*** GIVEN INFORMATION ***

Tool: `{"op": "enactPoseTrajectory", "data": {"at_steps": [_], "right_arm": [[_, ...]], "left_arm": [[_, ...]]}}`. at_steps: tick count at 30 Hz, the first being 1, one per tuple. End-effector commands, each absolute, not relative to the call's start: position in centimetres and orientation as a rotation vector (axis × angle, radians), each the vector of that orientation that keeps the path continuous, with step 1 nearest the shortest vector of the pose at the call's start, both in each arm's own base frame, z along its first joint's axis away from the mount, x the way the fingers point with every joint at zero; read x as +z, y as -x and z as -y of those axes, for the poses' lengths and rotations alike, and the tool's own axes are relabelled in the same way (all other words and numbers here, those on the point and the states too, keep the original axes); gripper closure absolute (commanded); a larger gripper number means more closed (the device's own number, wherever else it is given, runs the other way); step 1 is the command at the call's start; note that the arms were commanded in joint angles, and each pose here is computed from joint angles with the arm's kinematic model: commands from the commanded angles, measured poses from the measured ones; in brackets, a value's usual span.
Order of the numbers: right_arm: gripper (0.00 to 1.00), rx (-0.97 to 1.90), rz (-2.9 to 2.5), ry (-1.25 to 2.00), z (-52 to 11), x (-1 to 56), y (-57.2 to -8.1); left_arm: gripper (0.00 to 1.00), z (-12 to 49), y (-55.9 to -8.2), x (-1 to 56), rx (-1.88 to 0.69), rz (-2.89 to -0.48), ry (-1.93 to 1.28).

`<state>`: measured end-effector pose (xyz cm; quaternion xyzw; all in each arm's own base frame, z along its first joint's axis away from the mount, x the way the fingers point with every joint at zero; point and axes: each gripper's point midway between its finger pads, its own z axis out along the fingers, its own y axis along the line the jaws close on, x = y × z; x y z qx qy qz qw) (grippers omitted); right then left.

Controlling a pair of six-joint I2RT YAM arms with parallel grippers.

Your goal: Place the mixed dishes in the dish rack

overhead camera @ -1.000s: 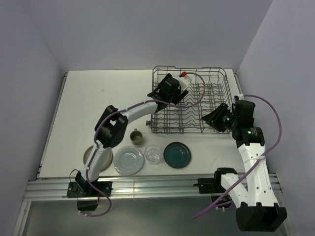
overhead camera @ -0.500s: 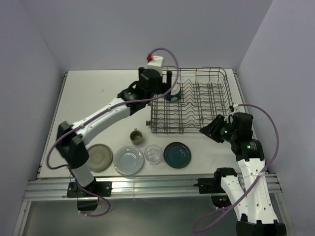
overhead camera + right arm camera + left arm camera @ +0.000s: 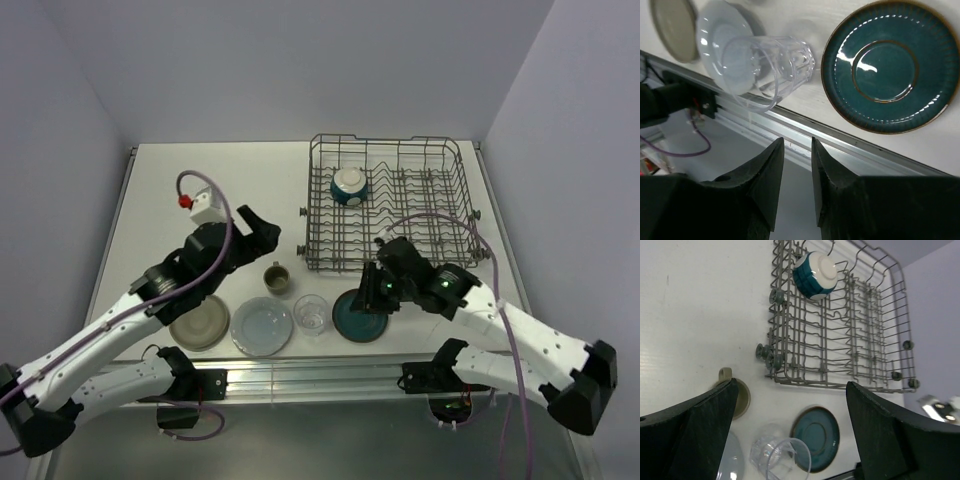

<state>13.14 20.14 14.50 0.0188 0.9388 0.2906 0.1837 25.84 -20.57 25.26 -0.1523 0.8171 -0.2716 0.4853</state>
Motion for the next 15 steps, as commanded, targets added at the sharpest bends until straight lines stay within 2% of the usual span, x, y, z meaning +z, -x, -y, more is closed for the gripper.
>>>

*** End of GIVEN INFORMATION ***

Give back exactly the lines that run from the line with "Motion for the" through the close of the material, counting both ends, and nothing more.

TASK OUTPUT ::
Motion for the next 15 steps, as commanded, targets added at the sharpest bends until straight lines stay within 2% of the usual span, x, y, z meaning +z, -x, -y, more is closed for the gripper.
>>>

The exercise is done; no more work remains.